Multi-Objective Deep Reinforcement Learning for Optimisation in Autonomous Systems
Juan C. Rosero, Ivana Dusparic, Nicolás Cardozo
TL;DR
This work uses a MORL technique called Deep W-Learning (DWN) and applies it to the Emergent Web Servers exemplar, a self-adaptive server, to find the optimal configuration for runtime performance optimization, and compares DWN to two single-objective optimization implementations.
Abstract
Reinforcement Learning (RL) is used extensively in Autonomous Systems (AS) as it enables learning at runtime without the need for a model of the environment or predefined actions. However, most applications of RL in AS, such as those based on Q-learning, can only optimize one objective, making it necessary in multi-objective systems to combine multiple objectives in a single objective function with predefined weights.
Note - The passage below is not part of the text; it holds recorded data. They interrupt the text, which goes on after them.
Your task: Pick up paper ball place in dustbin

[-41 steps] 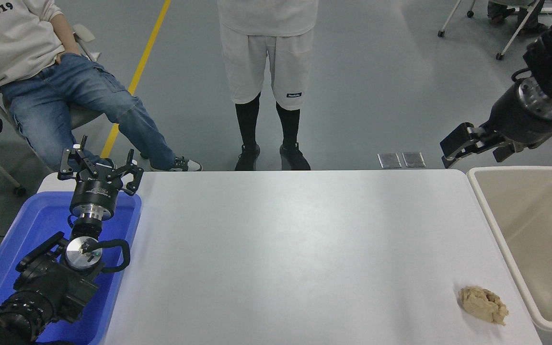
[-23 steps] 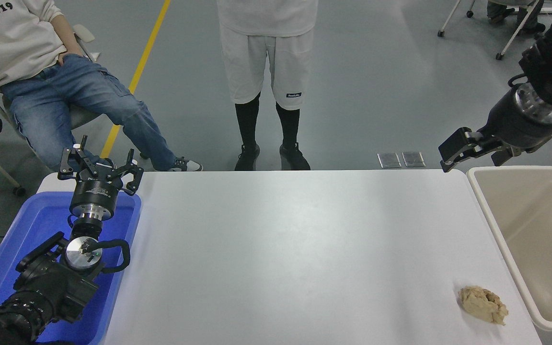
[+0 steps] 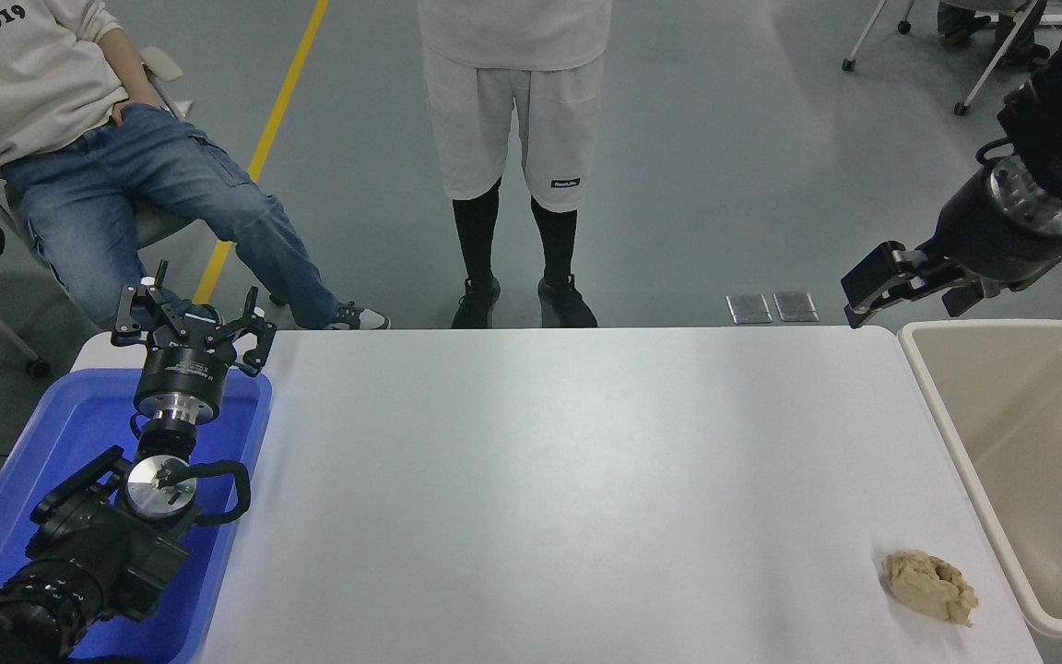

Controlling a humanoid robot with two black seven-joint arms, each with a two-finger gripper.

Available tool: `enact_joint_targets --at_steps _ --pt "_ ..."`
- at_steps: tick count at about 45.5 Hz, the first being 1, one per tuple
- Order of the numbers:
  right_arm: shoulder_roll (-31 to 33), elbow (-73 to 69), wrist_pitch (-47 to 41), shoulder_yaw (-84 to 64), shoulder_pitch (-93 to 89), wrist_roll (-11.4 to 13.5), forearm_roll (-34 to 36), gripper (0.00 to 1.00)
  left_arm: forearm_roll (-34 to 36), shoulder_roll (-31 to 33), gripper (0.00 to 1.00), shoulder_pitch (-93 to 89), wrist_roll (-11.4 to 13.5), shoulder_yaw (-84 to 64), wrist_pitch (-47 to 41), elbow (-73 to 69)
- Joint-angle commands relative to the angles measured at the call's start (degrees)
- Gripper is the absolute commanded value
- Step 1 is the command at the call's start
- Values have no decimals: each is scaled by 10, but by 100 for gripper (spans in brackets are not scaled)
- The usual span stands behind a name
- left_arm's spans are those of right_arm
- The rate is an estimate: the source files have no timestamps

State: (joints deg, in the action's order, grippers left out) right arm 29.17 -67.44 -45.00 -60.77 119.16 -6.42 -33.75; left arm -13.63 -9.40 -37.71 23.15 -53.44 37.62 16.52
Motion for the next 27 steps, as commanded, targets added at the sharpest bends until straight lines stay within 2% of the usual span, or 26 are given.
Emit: enact_joint_targets --at_steps 1,27 --pt "1 0 0 0 2 0 0 100 0 0 99 0 1 0 0 0" --pt "-2 5 0 -37 -6 0 18 100 0 0 99 0 0 0 0 0"
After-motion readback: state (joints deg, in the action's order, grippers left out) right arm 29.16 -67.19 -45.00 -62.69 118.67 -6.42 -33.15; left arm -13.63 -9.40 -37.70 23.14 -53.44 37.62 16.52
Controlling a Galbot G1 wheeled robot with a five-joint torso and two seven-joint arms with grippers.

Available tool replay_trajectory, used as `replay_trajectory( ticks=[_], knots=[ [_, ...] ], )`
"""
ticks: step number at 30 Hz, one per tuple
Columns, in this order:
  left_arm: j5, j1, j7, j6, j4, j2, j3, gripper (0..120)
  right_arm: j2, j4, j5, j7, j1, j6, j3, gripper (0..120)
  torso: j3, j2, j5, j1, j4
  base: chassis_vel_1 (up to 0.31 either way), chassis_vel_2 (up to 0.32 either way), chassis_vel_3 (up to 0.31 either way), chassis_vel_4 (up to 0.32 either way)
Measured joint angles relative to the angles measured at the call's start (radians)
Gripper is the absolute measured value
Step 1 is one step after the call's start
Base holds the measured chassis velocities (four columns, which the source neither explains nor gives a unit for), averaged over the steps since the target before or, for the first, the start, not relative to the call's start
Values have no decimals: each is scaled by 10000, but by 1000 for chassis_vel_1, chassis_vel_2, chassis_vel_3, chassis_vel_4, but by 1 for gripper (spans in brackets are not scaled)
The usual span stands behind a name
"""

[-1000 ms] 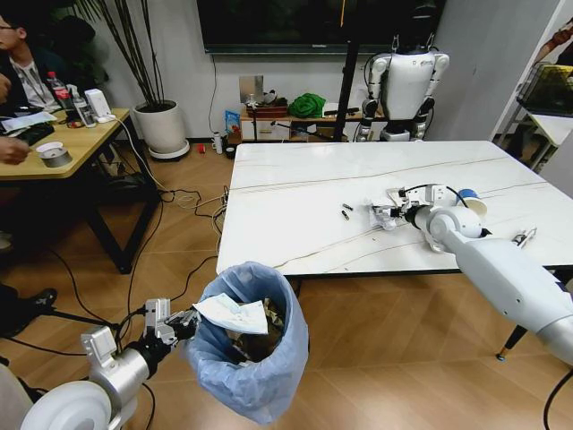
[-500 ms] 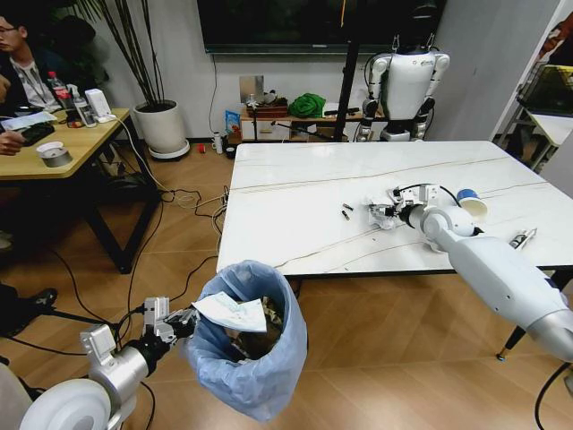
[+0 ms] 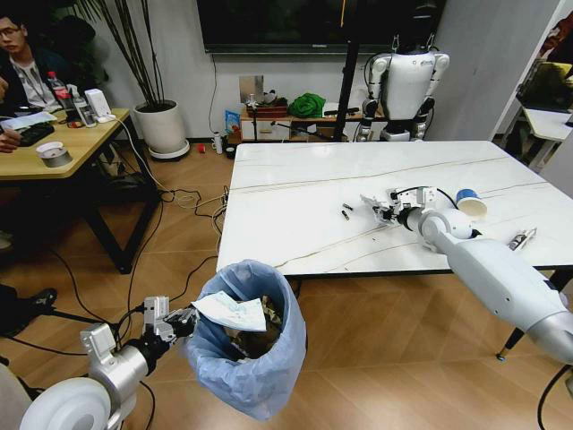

A number of Multi-Objective Reinforcement Learning (MORL) techniques exist but they have mostly been applied in RL benchmarks rather than real-world AS systems. In this work, we use a MORL technique called Deep W-Learning (DWN) and apply it to the Emergent Web Servers exemplar, a self-adaptive server, to find the optimal configuration for runtime performance optimization. We compare DWN to two single-objective optimization implementations: ε-greedy algorithm and Deep Q-Networks. Our initial evaluation shows that DWN optimizes multiple objectives simultaneously with similar results than DQN and ε-greedy approaches, having a better performance for some metrics, and avoids issues associated with combining multiple objectives into a single utility function.